[WHAT IS REQUIRED] Using the entries that follow, transcribe only the lines from the line with "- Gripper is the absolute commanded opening" to the line with "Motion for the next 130", both included, exactly as they stand and without pictures.
*** Opening DATA LISTING ***
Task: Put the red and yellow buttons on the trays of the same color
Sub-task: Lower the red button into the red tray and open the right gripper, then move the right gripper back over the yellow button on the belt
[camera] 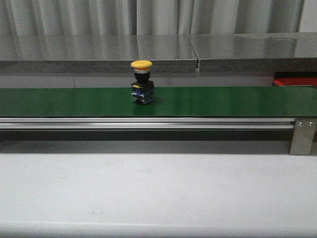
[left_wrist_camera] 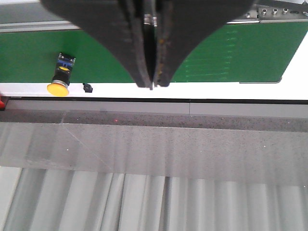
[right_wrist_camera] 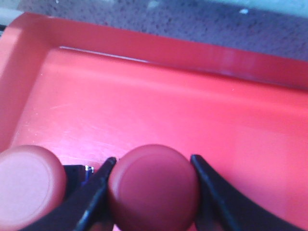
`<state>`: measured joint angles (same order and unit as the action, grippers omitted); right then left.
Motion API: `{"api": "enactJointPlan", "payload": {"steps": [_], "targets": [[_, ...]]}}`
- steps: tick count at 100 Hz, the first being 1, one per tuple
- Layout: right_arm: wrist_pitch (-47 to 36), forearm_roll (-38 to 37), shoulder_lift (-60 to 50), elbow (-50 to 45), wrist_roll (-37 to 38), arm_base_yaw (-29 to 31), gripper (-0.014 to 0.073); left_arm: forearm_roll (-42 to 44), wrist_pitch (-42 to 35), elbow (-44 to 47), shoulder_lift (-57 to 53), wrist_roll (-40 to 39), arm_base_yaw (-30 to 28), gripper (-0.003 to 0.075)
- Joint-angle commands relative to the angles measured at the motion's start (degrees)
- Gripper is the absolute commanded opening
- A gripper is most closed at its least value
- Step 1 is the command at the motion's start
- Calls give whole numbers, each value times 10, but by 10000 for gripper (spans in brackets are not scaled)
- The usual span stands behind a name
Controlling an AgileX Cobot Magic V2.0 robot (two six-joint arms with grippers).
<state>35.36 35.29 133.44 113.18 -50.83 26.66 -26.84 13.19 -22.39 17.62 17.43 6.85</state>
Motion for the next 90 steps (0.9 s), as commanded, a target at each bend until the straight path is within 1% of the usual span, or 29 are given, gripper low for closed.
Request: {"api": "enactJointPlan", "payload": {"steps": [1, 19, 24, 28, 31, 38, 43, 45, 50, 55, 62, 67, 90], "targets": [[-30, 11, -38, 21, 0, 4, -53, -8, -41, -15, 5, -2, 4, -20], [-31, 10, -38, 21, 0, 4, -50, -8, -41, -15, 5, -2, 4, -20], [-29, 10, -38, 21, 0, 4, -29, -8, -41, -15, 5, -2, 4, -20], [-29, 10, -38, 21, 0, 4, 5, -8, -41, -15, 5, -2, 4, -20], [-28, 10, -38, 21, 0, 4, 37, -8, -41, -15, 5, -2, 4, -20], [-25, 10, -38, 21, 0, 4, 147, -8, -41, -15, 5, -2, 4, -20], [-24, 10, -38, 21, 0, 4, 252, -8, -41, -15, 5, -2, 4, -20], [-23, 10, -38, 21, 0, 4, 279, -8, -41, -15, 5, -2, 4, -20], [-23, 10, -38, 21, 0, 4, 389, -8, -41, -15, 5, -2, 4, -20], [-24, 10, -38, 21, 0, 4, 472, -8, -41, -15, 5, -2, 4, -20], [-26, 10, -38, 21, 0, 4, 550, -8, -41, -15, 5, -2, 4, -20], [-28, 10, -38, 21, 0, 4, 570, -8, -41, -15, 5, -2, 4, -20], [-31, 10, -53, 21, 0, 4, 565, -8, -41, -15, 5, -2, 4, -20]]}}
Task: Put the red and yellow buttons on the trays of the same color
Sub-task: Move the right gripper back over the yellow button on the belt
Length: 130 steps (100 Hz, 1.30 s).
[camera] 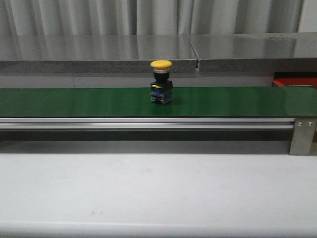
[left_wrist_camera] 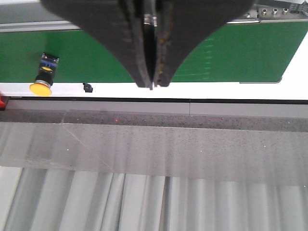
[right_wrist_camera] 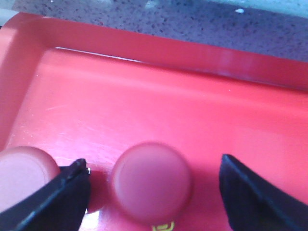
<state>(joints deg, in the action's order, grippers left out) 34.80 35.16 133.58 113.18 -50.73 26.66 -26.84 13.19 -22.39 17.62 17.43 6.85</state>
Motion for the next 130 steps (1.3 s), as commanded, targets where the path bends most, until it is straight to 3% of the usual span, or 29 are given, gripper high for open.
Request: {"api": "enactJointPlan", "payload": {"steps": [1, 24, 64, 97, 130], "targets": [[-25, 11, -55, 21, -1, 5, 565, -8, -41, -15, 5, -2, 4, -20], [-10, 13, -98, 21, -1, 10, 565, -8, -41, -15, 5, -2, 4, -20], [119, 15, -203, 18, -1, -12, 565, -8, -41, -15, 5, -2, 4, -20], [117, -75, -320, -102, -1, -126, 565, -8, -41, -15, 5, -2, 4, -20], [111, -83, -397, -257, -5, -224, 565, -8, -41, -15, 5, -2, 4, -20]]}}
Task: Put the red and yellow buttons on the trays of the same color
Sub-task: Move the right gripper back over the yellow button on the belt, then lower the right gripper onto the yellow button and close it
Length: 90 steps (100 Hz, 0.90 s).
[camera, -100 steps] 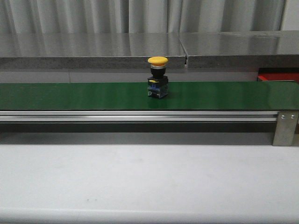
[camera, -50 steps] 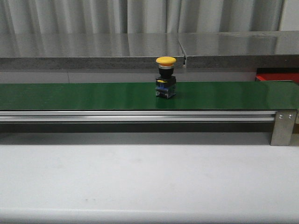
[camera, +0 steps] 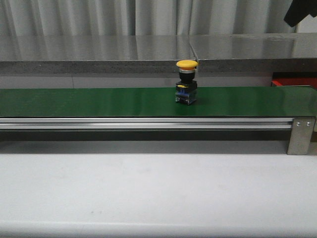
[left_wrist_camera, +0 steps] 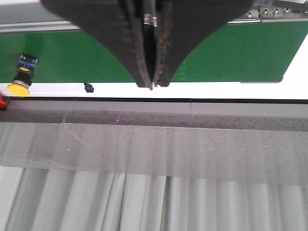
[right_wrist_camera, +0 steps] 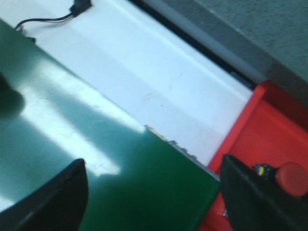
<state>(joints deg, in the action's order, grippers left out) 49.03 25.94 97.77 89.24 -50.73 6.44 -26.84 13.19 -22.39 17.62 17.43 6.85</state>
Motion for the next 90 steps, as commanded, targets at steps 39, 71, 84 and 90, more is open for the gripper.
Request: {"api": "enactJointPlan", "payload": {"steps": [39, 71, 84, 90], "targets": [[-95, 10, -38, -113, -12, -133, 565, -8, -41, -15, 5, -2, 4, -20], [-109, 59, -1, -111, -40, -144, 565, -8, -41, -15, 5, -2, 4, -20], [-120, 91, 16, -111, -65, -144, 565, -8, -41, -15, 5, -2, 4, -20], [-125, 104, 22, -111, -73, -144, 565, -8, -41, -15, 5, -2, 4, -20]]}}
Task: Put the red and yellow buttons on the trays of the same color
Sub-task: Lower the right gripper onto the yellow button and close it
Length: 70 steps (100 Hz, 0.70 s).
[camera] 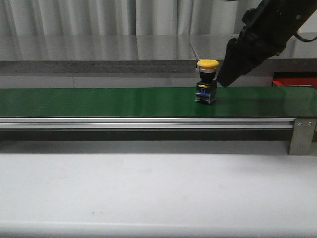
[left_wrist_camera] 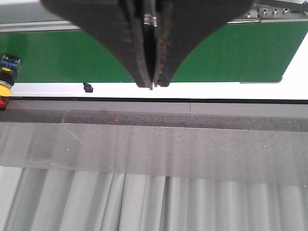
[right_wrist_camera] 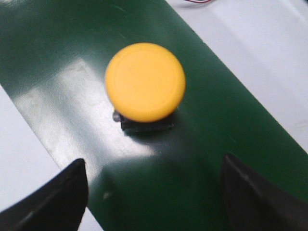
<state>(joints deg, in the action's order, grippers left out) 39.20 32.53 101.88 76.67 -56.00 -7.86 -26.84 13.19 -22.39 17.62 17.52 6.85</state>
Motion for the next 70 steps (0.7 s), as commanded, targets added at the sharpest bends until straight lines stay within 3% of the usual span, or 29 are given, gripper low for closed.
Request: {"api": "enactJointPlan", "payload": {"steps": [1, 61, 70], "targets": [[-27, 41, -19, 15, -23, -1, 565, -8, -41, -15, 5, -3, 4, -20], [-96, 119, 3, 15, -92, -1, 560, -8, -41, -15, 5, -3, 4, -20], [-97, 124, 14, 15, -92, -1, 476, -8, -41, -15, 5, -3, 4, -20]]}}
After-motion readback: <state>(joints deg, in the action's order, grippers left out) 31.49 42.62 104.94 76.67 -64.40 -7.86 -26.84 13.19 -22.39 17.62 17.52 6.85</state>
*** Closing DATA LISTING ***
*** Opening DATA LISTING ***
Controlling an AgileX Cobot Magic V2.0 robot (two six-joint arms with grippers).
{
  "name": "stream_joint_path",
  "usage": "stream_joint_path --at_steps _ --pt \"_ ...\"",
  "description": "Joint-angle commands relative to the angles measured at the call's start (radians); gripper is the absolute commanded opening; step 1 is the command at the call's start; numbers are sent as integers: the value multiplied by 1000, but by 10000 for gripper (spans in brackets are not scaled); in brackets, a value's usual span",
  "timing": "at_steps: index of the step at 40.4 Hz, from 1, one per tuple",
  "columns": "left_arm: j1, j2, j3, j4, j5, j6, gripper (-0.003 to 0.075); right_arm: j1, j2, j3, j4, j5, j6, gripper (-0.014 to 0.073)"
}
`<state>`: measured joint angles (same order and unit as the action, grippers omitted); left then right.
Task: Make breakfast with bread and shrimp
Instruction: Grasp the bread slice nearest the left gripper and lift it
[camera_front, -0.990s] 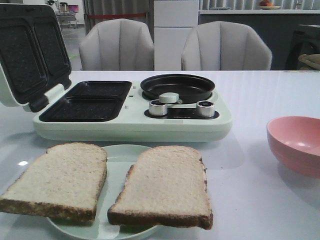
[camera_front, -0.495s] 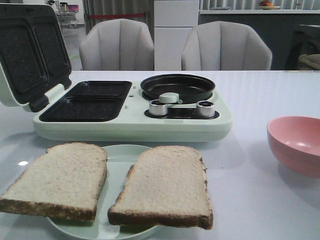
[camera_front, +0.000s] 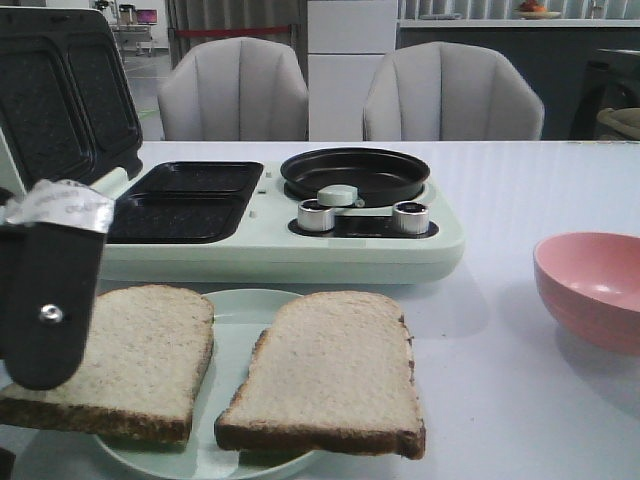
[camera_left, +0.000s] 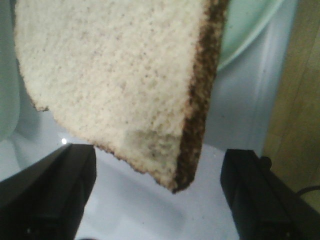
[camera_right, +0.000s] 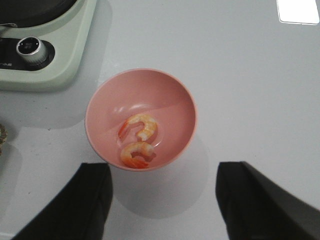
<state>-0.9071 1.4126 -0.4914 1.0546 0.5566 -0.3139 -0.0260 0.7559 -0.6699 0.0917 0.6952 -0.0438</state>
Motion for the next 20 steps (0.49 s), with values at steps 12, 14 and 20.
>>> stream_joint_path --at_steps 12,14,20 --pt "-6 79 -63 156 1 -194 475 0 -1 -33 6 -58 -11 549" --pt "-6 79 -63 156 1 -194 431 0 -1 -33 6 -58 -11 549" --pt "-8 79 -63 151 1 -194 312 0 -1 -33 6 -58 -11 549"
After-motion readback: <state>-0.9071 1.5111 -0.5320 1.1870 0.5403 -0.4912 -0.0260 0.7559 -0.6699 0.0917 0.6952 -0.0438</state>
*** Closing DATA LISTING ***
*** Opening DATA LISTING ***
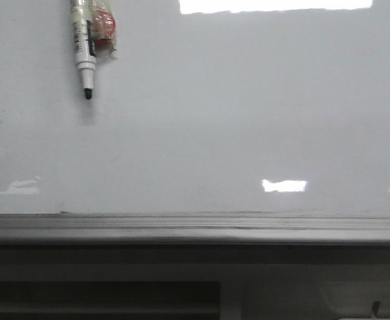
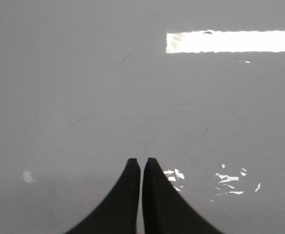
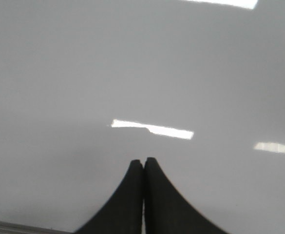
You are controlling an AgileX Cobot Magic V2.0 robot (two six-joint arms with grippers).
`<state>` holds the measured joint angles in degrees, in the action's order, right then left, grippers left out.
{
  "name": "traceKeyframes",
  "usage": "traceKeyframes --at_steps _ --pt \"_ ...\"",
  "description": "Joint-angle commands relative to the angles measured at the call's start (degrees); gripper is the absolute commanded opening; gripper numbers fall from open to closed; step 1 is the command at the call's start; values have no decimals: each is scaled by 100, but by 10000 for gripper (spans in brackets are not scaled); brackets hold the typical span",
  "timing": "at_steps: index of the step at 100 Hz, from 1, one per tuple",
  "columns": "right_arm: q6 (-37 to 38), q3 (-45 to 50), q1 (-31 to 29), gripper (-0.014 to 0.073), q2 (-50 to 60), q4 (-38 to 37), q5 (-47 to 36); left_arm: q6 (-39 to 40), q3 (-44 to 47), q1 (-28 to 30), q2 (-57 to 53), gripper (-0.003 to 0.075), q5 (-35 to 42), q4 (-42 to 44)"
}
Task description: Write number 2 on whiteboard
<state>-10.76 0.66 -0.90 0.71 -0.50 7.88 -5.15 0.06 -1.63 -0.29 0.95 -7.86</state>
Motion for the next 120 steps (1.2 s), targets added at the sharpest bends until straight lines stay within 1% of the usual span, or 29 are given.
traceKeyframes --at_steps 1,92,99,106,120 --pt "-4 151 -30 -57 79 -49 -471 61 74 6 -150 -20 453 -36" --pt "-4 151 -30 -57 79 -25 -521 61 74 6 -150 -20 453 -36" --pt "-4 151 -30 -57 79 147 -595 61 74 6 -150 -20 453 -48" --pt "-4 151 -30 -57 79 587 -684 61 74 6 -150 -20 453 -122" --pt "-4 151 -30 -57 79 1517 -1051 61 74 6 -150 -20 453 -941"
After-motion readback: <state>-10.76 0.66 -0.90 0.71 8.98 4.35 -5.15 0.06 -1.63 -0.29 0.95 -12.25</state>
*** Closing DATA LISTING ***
[THE ANSWER]
- Gripper is the absolute commanded opening
- A gripper is most closed at its least value
- Step 1 is the command at the motion's start
- Calls give whole numbers, each value times 10, but by 10000 for gripper (spans in brackets are not scaled)
- The usual span stands behind a name
Controlling an AgileX Cobot Magic V2.0 robot (two six-joint arms with grippers).
<state>35.36 35.29 133.44 113.18 -50.83 26.66 -26.84 13.19 -22.39 17.62 17.43 6.85</state>
Motion for the next 90 steps (0.9 s), as commanded, a target at each bend until the straight path is within 1% of the usual span, or 29 are given, gripper low for closed.
Request: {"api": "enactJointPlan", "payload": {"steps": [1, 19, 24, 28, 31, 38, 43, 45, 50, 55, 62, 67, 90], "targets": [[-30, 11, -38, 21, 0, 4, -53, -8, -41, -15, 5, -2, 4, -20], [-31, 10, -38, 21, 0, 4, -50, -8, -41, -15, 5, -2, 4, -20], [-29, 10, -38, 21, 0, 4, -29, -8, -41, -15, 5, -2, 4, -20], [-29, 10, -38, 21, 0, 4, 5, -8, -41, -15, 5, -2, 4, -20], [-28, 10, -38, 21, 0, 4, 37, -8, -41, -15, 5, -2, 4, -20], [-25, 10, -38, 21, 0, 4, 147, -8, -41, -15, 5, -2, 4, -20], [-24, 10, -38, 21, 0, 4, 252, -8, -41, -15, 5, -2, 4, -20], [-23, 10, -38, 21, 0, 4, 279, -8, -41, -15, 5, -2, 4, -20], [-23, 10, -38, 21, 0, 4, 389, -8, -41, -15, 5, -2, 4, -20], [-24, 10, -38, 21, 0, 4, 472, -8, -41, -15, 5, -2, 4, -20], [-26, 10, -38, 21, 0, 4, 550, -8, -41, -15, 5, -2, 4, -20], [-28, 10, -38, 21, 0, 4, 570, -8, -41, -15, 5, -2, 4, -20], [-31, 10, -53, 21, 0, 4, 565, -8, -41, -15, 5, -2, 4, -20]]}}
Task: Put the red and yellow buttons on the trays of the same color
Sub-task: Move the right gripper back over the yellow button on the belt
Length: 130 steps (100 Hz, 1.30 s).
[camera] 
[left_wrist_camera] 
[right_wrist_camera] 
<state>(joints deg, in the action's order, grippers left out) 34.80 35.16 133.58 113.18 -50.73 26.66 -26.84 13.19 -22.39 17.62 17.43 6.85</state>
Motion for the next 130 steps (1.3 s), as commanded, targets where the path bends most, until it is straight to 3% of the usual span, or 29 are given, gripper high for open.

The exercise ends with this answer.